*** Block opens ***

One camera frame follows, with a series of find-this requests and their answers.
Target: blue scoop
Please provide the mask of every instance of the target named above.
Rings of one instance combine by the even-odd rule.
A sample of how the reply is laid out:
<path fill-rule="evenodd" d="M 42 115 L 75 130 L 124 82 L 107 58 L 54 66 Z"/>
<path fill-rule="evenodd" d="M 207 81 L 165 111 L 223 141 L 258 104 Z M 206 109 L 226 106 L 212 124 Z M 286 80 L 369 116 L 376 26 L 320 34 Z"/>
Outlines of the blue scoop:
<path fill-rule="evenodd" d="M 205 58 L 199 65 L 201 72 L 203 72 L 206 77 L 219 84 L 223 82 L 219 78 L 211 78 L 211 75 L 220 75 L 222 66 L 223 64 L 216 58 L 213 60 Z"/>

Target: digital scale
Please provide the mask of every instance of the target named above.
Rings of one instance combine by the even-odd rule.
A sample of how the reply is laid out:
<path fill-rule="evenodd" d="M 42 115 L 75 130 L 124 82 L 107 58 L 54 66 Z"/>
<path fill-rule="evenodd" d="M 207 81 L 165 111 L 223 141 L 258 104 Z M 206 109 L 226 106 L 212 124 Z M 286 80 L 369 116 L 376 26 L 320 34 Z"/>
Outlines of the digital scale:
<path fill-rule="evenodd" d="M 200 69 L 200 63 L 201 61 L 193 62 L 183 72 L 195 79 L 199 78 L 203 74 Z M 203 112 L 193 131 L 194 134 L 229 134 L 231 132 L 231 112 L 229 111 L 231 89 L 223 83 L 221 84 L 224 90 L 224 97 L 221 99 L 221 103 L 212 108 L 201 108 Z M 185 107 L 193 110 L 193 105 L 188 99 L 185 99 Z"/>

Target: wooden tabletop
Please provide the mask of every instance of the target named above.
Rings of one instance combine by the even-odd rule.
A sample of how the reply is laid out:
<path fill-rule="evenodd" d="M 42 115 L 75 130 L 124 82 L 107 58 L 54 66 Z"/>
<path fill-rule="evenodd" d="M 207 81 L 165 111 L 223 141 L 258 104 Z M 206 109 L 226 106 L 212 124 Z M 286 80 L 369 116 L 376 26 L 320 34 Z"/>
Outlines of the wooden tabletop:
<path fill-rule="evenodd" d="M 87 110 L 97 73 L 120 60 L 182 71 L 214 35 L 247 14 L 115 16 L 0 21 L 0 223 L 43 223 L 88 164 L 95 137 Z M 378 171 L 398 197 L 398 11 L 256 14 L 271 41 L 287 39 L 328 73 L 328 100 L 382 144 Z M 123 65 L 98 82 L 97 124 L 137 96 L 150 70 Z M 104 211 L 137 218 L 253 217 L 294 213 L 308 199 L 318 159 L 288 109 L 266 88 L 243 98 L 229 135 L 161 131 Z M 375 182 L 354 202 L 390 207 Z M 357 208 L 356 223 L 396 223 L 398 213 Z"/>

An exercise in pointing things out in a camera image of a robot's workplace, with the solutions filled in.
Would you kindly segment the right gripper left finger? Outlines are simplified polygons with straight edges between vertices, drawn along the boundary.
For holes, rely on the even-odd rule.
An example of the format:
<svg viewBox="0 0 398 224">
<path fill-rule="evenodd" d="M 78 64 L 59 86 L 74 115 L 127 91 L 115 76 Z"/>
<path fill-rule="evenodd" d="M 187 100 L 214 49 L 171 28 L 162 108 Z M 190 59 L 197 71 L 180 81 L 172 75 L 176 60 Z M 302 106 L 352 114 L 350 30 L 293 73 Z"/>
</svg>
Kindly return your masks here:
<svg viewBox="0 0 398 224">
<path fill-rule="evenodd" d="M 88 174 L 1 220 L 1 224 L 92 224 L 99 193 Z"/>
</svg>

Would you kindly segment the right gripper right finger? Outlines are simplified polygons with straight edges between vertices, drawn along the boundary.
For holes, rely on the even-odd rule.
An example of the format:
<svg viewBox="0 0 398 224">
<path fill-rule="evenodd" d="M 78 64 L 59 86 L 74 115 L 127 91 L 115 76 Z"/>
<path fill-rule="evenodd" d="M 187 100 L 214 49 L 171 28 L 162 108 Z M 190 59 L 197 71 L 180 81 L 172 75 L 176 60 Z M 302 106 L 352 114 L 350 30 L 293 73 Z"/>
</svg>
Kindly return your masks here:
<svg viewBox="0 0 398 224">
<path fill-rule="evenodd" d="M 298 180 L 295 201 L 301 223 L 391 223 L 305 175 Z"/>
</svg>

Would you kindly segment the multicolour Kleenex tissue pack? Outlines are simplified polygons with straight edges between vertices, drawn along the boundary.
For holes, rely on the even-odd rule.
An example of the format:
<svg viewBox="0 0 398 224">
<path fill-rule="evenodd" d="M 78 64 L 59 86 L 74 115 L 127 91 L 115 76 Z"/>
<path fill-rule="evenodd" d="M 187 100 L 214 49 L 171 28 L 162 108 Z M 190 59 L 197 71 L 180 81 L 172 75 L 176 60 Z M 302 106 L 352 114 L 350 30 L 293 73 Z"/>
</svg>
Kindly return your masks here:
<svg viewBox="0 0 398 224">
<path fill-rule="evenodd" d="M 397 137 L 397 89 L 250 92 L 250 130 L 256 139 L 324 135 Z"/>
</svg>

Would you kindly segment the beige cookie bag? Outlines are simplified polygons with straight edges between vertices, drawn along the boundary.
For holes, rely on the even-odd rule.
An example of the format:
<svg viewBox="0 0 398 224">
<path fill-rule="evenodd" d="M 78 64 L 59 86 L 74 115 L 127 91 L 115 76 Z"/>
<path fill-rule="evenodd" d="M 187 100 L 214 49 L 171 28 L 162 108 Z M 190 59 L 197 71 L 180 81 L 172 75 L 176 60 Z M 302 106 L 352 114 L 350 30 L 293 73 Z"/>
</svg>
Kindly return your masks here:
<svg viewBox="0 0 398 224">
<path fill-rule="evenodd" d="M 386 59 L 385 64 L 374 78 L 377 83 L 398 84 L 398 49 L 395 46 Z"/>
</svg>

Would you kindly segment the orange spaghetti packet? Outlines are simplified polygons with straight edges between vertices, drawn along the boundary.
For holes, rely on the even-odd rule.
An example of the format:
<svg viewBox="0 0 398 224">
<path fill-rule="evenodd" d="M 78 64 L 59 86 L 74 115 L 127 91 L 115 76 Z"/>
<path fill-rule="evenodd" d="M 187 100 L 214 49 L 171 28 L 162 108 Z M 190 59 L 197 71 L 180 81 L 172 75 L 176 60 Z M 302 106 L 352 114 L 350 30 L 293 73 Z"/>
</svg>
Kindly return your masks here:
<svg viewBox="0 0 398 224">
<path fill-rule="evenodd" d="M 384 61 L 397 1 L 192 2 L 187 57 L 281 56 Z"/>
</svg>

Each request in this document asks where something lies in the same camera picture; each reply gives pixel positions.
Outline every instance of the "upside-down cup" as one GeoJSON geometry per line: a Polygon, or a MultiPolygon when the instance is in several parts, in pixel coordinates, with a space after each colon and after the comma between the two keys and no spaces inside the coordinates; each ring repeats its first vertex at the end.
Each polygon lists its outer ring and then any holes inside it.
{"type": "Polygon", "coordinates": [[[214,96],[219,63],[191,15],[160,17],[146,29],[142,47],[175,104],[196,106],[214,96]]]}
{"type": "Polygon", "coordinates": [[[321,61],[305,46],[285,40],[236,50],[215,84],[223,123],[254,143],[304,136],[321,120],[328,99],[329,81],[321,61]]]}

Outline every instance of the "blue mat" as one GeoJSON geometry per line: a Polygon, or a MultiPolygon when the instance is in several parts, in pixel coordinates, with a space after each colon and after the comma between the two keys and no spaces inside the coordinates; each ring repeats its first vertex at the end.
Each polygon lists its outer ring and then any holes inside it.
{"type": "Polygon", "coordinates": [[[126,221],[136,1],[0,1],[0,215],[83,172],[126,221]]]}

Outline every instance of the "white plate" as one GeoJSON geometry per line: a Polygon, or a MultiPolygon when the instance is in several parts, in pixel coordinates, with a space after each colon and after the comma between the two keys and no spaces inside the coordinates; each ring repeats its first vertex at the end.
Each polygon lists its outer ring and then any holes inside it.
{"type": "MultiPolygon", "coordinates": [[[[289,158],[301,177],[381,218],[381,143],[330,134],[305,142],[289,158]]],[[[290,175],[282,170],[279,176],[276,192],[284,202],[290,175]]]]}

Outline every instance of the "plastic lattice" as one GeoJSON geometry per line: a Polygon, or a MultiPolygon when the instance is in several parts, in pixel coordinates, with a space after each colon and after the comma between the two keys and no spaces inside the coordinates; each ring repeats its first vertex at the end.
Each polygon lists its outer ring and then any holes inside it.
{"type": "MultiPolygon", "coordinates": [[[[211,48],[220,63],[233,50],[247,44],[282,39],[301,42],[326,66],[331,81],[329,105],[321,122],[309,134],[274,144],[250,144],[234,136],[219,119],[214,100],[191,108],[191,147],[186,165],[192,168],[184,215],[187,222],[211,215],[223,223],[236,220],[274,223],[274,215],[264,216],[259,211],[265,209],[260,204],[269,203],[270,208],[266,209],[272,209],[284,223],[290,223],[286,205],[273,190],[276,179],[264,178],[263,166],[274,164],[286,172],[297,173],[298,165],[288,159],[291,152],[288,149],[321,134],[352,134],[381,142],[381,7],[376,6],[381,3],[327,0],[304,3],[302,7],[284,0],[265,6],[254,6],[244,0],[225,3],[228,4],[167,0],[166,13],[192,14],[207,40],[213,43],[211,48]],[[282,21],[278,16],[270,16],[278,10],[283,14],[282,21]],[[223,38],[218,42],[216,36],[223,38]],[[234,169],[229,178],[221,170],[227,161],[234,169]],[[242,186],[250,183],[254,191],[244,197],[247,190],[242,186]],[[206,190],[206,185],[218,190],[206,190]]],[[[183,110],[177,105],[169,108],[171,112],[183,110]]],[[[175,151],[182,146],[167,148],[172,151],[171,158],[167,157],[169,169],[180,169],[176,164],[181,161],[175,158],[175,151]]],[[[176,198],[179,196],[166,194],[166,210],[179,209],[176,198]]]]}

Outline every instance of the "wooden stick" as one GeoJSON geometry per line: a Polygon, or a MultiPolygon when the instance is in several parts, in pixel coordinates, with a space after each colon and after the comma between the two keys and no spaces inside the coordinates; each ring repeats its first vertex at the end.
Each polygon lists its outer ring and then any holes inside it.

*** Block closes ***

TASK INSTRUCTIONS: Copy out every line from the data above in which the word "right" occurs.

ANSWER TO THE EXERCISE:
Would you kindly segment the right gripper left finger? Outlines are simplified polygons with straight edges between vertices, drawn along the boundary.
Would you kindly segment the right gripper right finger? Outlines are simplified polygons with straight edges between vertices, drawn along the boundary.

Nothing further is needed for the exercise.